EXERCISE AIM
Reproduce, please, only the lines from the first line below to the line containing "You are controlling", inclusive.

SOURCE DATA
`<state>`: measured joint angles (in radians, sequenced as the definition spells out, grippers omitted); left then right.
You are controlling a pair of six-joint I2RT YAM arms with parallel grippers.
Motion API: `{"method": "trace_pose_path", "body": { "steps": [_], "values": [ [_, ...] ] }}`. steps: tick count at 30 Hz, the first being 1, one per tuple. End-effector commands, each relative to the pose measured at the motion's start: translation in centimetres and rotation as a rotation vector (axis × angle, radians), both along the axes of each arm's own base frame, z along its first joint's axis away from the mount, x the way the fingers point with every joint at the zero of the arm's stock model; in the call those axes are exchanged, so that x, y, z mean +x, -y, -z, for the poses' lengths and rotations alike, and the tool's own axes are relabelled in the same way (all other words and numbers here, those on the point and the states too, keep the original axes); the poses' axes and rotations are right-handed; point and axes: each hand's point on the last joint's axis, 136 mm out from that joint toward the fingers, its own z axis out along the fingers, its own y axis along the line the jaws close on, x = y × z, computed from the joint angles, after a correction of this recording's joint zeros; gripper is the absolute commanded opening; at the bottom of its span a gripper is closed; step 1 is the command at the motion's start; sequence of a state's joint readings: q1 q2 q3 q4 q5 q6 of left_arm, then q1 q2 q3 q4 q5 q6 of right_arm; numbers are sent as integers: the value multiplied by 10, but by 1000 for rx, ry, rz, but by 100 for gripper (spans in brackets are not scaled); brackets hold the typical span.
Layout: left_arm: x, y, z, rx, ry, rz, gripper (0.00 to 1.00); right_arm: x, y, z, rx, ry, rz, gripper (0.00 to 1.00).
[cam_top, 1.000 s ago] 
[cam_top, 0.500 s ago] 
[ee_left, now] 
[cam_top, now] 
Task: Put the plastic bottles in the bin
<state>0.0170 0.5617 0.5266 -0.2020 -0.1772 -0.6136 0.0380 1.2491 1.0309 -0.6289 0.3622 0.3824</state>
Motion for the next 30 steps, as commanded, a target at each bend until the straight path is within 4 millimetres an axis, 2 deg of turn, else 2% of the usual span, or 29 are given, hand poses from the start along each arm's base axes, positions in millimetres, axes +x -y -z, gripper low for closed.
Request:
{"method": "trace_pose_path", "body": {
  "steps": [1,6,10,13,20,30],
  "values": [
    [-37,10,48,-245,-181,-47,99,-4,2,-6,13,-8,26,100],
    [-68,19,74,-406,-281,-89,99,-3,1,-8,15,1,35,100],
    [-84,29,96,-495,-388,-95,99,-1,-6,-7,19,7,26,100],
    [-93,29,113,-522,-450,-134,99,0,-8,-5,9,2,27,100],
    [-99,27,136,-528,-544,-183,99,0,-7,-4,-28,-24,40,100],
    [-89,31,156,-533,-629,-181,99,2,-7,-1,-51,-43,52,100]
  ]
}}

RESULT OF THIS TASK
`<state>`: measured joint angles (in radians, sequenced as the definition spells out, grippers omitted); left then right.
You are controlling a pair of six-joint I2RT YAM arms with parallel grippers.

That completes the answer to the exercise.